Étrangement, je ne ressentais rien de particulier à cette annonce. Mes pensées étaient bien trop accaparées par ma révélation d'un nouveau Rameau et l'envie de ne pas me justifier.
Quand je réussis à calmer les battements de mon cœur et que ma tête retrouva un minimum de raison, là, je fus pris de panique. La Chasse Sauvage ! Elle n'avait pas dû attendre que nous nous rétablissions pour continuer sa traque. Ma mère m'avait appris à ne jamais m'éterniser dans un même endroit en cas de poursuite. Il fallait constamment bouger pour flouter les traces.
— Tu sais où Eulalia a mis mon sac ?
Sans un bruit, la Charmuzelle se déplaça pour m'apporter ledit sac en toile. Dedans, j'y retrouvai mes feuilles à mâcher et mes deux fioles de potion encore pleine. Encore une forte migraine et je n'aurais plus le savoir-faire de Vassily pour me soigner.

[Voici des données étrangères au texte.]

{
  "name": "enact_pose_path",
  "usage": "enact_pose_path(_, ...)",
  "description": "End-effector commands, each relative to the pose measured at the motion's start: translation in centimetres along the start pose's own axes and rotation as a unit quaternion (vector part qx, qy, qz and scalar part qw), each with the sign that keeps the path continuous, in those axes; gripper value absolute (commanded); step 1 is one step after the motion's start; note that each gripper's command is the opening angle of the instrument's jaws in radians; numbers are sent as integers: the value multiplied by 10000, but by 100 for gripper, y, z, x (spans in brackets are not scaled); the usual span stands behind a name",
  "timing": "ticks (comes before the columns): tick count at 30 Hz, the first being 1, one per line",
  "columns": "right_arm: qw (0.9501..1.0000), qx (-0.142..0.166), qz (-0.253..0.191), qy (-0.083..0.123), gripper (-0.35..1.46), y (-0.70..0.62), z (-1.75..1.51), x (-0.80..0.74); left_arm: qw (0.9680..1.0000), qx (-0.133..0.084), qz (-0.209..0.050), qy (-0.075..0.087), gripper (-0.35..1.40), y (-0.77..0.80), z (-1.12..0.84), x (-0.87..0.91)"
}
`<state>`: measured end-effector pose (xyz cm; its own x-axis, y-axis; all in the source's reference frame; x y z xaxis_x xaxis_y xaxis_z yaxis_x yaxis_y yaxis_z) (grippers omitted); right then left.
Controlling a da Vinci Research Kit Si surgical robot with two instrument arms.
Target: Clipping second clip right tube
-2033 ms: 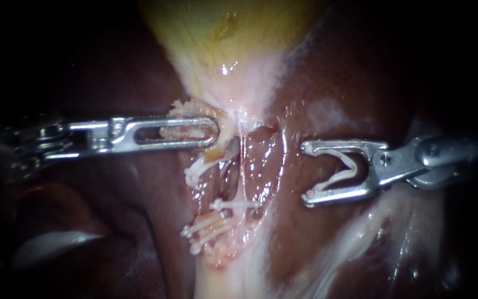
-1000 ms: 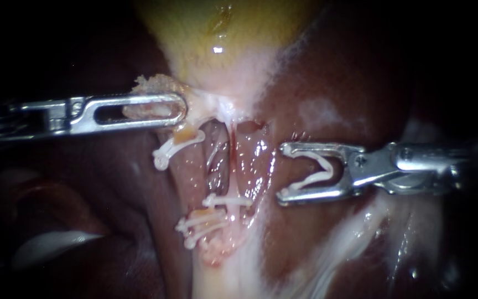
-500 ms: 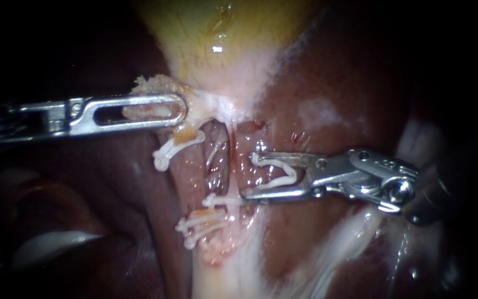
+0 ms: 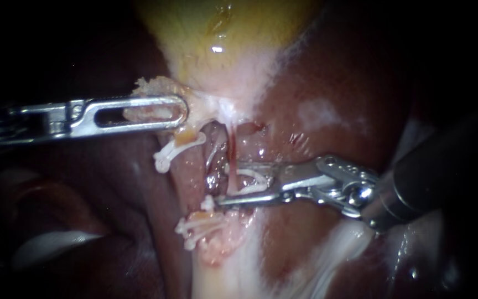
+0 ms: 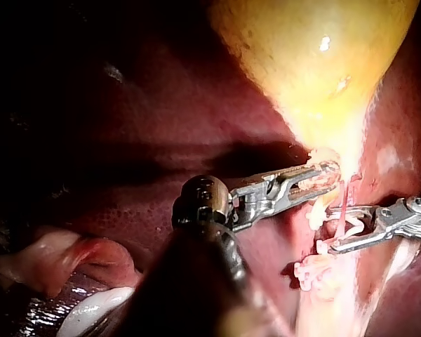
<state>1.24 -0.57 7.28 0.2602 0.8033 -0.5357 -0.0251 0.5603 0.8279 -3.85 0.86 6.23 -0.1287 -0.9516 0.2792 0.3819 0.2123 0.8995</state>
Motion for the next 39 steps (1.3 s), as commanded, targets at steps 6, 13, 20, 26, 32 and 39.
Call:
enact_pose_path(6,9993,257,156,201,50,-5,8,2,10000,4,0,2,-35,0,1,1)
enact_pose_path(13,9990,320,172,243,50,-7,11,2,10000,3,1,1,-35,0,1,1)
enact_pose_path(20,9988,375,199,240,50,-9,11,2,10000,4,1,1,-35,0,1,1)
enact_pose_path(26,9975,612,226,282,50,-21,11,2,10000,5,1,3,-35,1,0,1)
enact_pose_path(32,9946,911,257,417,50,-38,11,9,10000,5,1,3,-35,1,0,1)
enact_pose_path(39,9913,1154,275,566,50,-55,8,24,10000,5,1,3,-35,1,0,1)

La lumière commençait à entrer de plus en plus goulûment par la faille. Le soleil pointait le bout de son nez. La grotte avait été creusée naturellement dans le flan de la montagne qui l'hébergeait. Eulalia m'avait installé le plus au fond sur nos couvertures pour alléger la dureté de la pierre. Le tracer de sa poudre révélait qu'elle avait usée de sa magie pour nous éviter le froid mordant de l'hiver nordique. Un feu mourant réchauffait quelque peu l'atmosphère.

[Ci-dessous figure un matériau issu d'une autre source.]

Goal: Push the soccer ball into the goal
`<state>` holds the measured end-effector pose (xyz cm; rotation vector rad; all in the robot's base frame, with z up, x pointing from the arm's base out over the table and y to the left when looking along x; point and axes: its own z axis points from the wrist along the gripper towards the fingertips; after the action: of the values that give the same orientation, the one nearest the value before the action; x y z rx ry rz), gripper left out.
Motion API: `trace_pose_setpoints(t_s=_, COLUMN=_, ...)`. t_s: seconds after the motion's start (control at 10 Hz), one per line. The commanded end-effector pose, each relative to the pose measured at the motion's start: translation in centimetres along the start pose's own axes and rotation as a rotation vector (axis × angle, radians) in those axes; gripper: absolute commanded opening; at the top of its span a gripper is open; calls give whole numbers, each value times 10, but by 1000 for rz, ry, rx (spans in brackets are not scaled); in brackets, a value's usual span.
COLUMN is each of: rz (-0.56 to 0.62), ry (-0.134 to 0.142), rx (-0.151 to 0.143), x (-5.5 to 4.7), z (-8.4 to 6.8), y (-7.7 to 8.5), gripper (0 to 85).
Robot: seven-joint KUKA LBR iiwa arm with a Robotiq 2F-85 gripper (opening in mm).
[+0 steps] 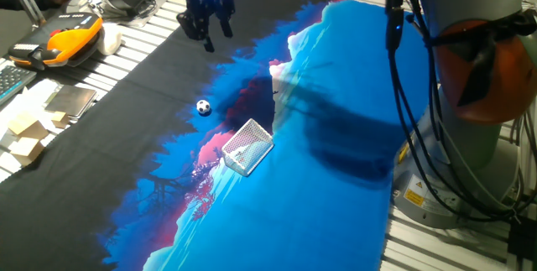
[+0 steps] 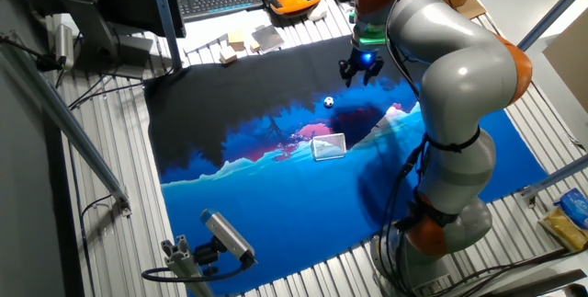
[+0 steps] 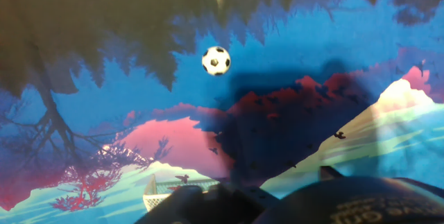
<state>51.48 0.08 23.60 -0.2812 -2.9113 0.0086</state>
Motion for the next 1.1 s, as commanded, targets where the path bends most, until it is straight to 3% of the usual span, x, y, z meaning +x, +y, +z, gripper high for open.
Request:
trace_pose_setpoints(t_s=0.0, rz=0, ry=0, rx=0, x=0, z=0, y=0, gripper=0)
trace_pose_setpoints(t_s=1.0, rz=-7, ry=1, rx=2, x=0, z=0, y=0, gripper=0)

Alfdis était retournée à sa place et me dévisageait comme si j'étais devenu un monstre. Elle tournait machinalement les billes de pierre de son bracelet. Quand elle se rendit compte de son geste et de mes yeux qui les détaillaient, elle cacha le bijou sous sa manche. Elle recula ensuite dans l'ombre de la roche, comme un rempart qu'elle irriguait entre nous.
— Que t'est-il arrivé ?
Nous arrivons au point crucial que je redoutais tant.
— Je ne supporte pas les voyages dimensionnels, tout comme toi. Je ne suis pas le seul dans ce cas, alors que me veux-tu ?

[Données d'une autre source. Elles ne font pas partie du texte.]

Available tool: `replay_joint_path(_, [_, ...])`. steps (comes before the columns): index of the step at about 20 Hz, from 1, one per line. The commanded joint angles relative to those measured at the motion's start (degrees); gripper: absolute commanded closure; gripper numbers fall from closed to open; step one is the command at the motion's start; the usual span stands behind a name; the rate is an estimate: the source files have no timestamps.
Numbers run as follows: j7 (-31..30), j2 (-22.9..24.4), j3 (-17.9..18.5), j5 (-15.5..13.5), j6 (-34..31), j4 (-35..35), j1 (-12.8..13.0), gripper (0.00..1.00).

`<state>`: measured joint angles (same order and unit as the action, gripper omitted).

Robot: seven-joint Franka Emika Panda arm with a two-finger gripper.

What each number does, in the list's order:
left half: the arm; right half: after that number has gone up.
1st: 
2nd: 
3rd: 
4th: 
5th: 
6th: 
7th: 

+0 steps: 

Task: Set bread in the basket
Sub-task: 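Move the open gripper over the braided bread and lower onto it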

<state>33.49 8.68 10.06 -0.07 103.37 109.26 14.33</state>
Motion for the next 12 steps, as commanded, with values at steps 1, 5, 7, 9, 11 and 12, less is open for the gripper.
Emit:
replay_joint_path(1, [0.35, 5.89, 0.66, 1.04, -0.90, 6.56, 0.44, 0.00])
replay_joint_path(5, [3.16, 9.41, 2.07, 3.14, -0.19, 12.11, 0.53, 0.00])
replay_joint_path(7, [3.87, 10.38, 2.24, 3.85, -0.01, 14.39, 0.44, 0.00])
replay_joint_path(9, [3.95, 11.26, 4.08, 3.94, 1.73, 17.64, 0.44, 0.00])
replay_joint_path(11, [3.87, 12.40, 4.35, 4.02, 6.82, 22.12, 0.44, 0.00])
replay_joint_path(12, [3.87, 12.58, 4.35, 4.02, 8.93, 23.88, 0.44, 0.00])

— Je ne parlais pas de ça.
— Alors, je ne vois pas ce que tu veux dire. Tu m'as toi-même dit que j'étais inconscient tout ce temps. Comment veux-tu que je sache ce qui m'est arrivé ?
— Après la première journée, tu t'es subitement redressé de ta couche. Assis en tailleur, tu as commencé à faire des signes de la main dans l'air, un peu comme si tu écrivais. Tu marmonnais aussi. Une langue étrange et inconnue. Tu étais inatteignable, aussi bien par nos paroles que tu niais ou physiquement. La Fougère a essayé à plusieurs reprises de t'approcher, mais un vent violant nous repoussait. Elle paniquait et moi, tu m'effrayais. Surtout, tes yeux. Ils était sans vie, complètement blanc. Ils nous transperçaient comme s'ils apercevaient une dimension qui nous était insoupçonnée. Je les vois encore quand je ferme les paupières pour m'endormir. Ils me hantent...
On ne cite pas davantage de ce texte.